Exercise aim:
Your job is to return the whole listing unchanged while skipping its images.

########

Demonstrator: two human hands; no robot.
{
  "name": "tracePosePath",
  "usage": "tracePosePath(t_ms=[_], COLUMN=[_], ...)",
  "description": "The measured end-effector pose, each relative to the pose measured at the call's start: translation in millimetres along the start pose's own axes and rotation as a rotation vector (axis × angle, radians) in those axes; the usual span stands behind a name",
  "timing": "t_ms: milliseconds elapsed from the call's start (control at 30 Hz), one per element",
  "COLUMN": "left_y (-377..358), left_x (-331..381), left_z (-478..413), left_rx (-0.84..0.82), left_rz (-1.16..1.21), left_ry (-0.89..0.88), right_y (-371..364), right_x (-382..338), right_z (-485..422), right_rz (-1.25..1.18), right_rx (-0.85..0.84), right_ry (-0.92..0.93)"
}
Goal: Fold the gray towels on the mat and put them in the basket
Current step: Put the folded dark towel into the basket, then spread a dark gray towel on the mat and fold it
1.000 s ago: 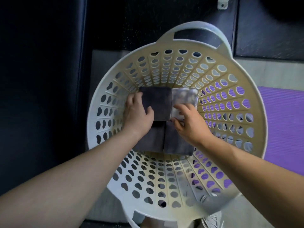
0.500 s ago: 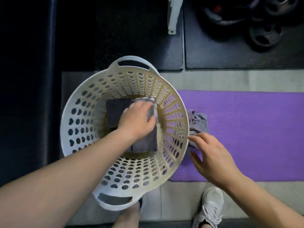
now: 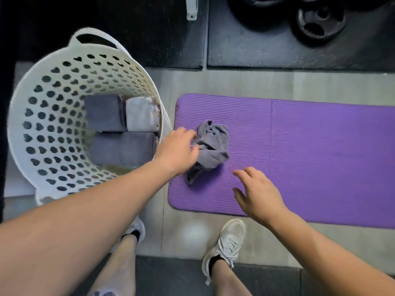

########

Response to this task:
Demonstrator: two human hands; no robot.
{
  "name": "tracePosePath",
  "usage": "tracePosePath(t_ms=[_], COLUMN=[_], ...)",
  "description": "The measured end-effector pose, each relative to the pose measured at the call's start: translation in millimetres along the start pose's own axes and rotation as a rotation vector (axis × angle, radians) in those axes; the usual span stands behind a name",
  "timing": "t_ms: milliseconds elapsed from the call's start (control at 30 Hz), one per element",
  "COLUMN": "left_y (-377..358), left_x (-331..381), left_z (-478..413), left_rx (-0.84..0.82), left_rz (-1.16..1.21), left_ry (-0.89..0.88), right_y (-371..364), right_x (-382..338), right_z (-485..422), right_rz (-1.25..1.18), right_rx (-0.85..0.84), right_ry (-0.92..0.93)"
}
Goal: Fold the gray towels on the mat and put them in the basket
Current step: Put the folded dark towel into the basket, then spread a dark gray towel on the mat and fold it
1.000 s ago: 
0.500 s ago: 
now: 

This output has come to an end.